On behalf of the Judiciary, the Hon the Principal Judge Dr. Flavian Zeija embraced the Guidelines as a remedy for injustices that were being caused during the process, particularly unfair sentences.

Officials at the launch of Prosecutor Plea Bargain Guidelines

Dr. Benson Oketch, the Chief Guest who represented the UN Women Country Representative at the launch said, “The Guidelines are intended to elevate the survivors’ voices by allowing them to participate in the plea bargain process.”

The DPP expressed her gratitude to UN Women, EU–UN Spotlight Initiative.

‘’The plea bargaining has some benefits because it promotes judicial economy since it saves time and expenses of trials, freeing up the courts to hear other cases. It also promotes expeditious trials and allows the accused, defence counsel, victim and public to participate in the trial and decongests prisons. It is important to note that the right to a fair hearing is provided for under the law and it envisages a fair trial where the accused is presumed innocent until proven guilty’’, added Abodo.

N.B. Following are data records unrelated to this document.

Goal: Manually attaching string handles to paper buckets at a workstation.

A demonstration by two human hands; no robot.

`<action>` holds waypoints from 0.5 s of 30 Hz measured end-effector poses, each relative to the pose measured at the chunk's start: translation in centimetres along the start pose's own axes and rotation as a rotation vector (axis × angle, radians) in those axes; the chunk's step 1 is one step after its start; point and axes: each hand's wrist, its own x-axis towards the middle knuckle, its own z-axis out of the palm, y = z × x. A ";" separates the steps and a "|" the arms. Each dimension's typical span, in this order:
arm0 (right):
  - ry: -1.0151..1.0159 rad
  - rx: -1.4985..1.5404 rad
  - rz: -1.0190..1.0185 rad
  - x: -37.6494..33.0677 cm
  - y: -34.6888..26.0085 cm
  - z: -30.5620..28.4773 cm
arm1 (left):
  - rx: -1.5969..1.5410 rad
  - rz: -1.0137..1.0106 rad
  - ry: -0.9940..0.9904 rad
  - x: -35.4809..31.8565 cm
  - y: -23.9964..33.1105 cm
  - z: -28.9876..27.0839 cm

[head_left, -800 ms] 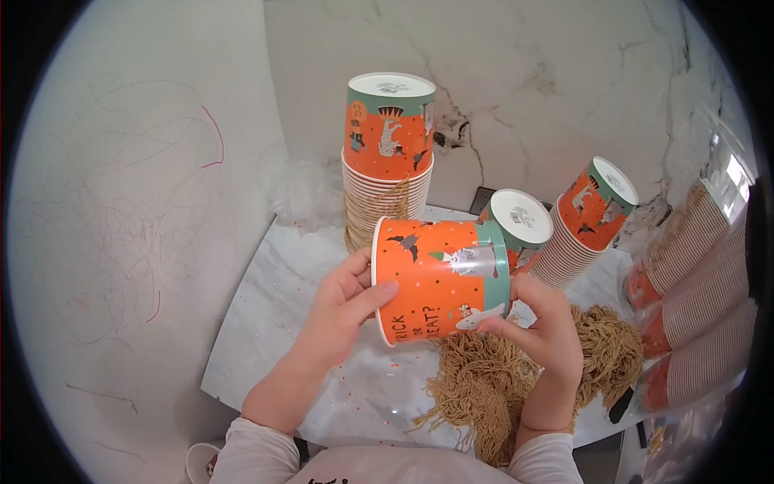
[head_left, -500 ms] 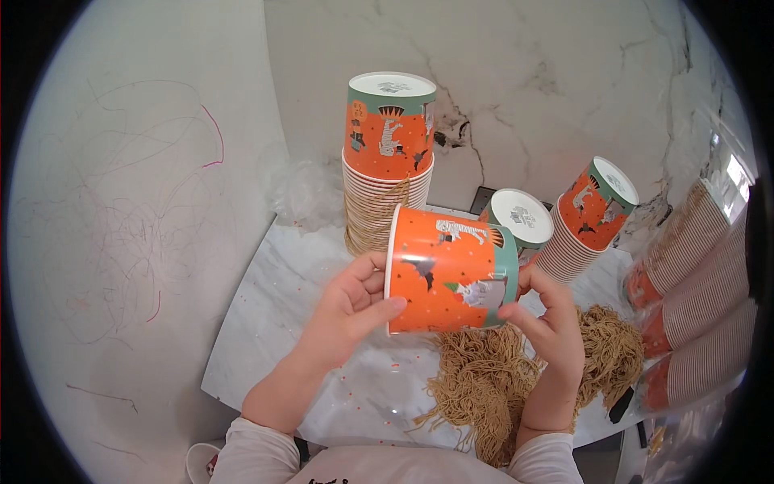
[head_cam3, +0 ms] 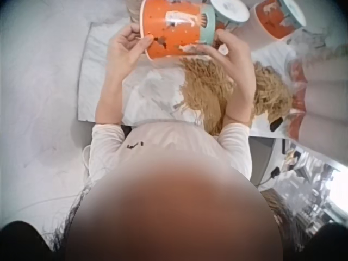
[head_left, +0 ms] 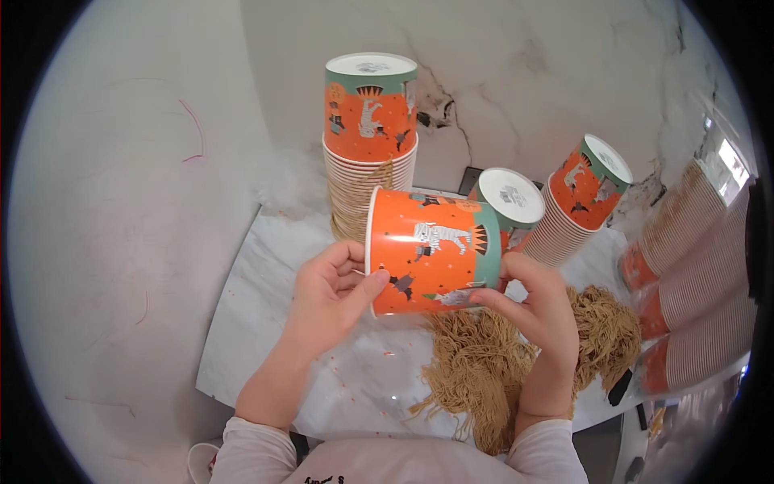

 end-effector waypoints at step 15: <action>-0.794 -0.702 0.102 0.9 8.9 7.2 | 0.492 -0.052 0.115 1.8 -1.8 -1.3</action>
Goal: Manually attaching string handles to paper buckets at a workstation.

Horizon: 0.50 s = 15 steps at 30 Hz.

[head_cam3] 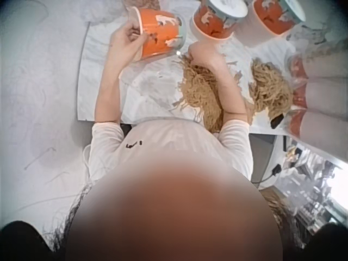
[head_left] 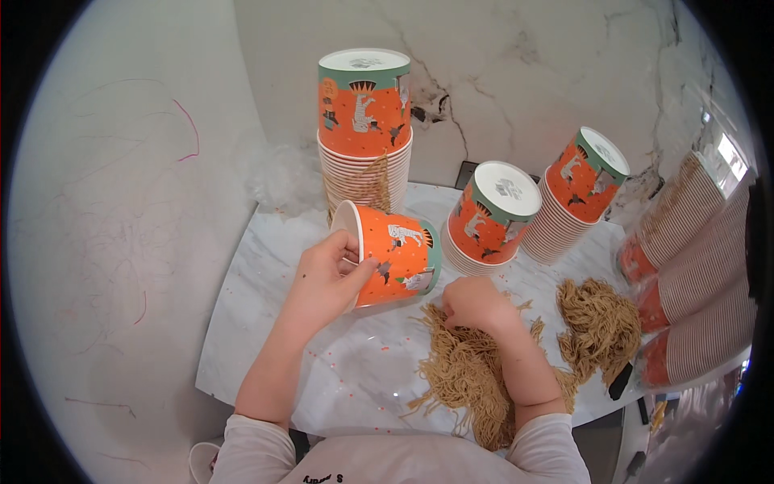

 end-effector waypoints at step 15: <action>0.019 0.314 -0.113 -1.5 1.0 -2.8 | -0.011 -0.037 -0.132 1.2 -2.0 0.3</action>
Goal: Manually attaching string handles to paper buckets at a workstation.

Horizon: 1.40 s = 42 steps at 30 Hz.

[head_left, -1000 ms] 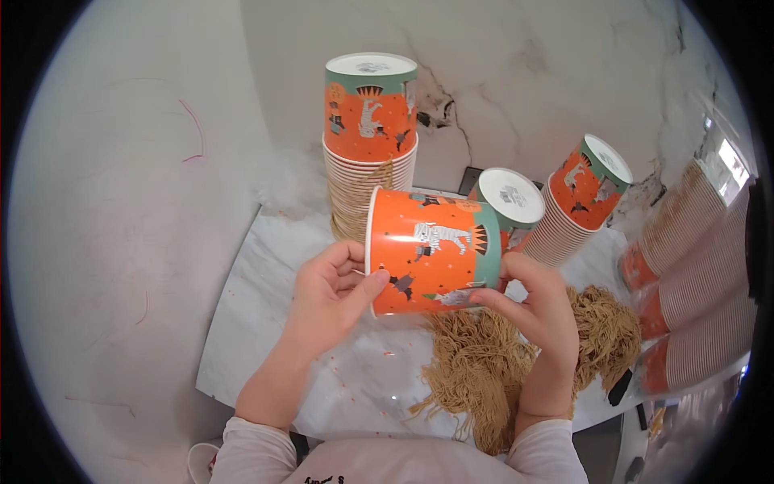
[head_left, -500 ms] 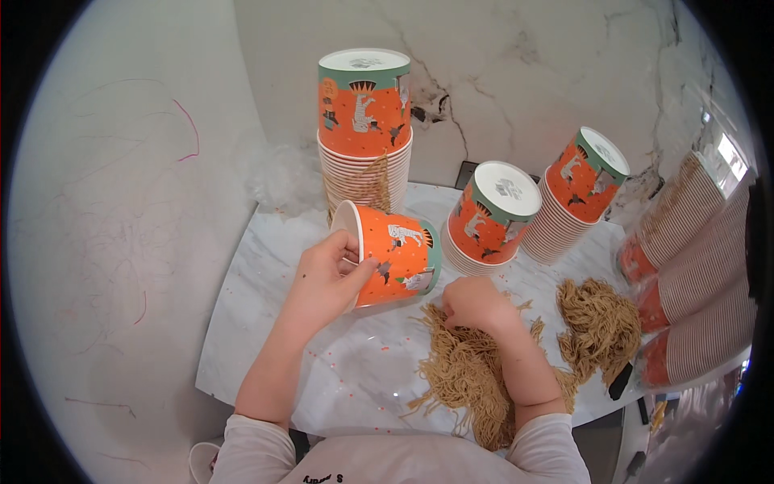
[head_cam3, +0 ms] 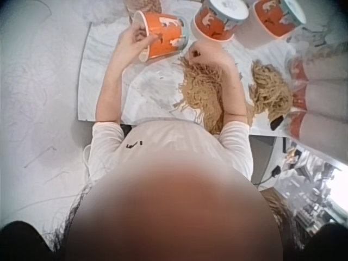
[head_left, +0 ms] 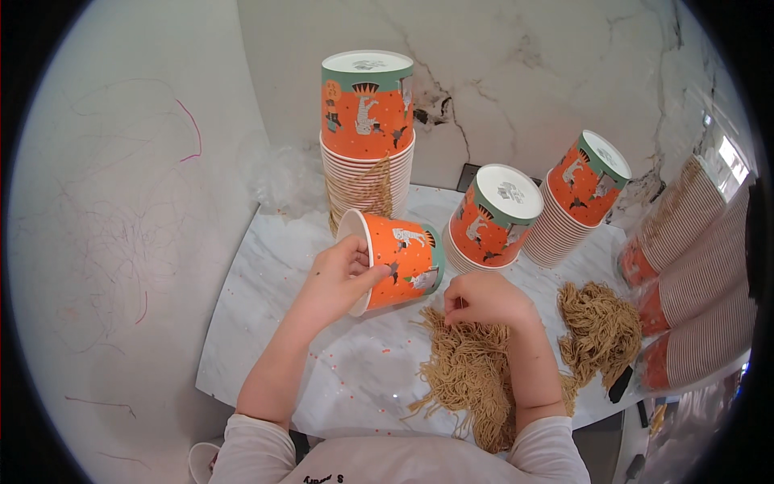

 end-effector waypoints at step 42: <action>0.007 0.389 -0.324 -3.7 -4.4 -1.6 | 0.076 0.331 0.541 -3.2 4.2 -4.5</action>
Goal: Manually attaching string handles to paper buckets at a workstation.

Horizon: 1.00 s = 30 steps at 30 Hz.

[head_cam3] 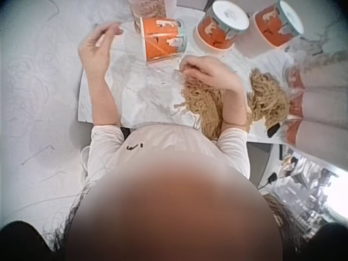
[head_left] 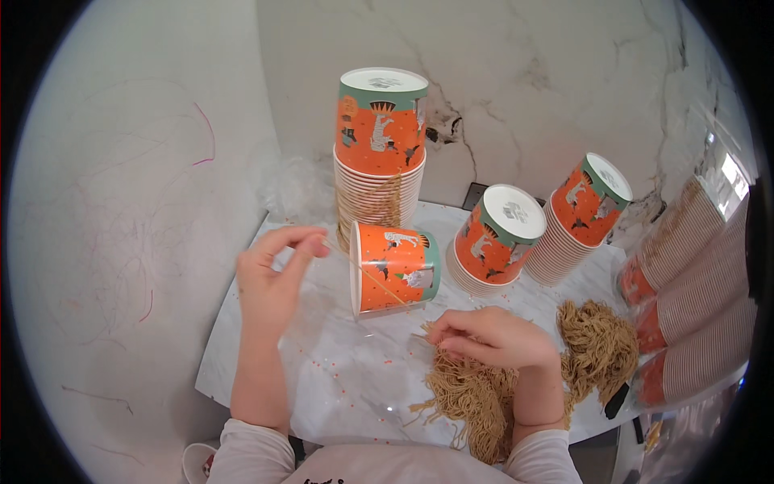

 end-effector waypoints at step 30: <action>0.373 0.198 0.102 1.8 -2.1 2.7 | 0.227 0.149 -0.763 -3.8 1.2 3.5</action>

She further noted that there is still also limited awareness of the procedure of the plea bargaining by judicial officers, prosecutors, the accused and the general public and in several instances sentences in plea bargaining are entirely discretionary, overly lenient, and bear limited relationship to the Judicial Sentencing Guidelines which leads to abuse by the justice actors.

In May 2014, the Uganda judiciary launched the plea bargaining initiative as part of an overall effort to reduce the case backlog, reduce the time accused persons spend on remand, increase court efficiency, and realize cost-savings. It was launched to try and reduce the challenge of case backlog that had proven to be a challenge to the criminal justice system in the country.

UN Women is empowered to support intergovernmental bodies, such as the Commission on the Status of Women, in their formulation of policies, global standards, and norms. Other goals include helping UN member states implement the above standards, standing ready to provide suitable technical and financial support to those countries that request it and to forge effective partnerships with civil society and enable member states to hold the UN system accountable for its own commitments on gender equality, including regular monitoring of system-wide progress.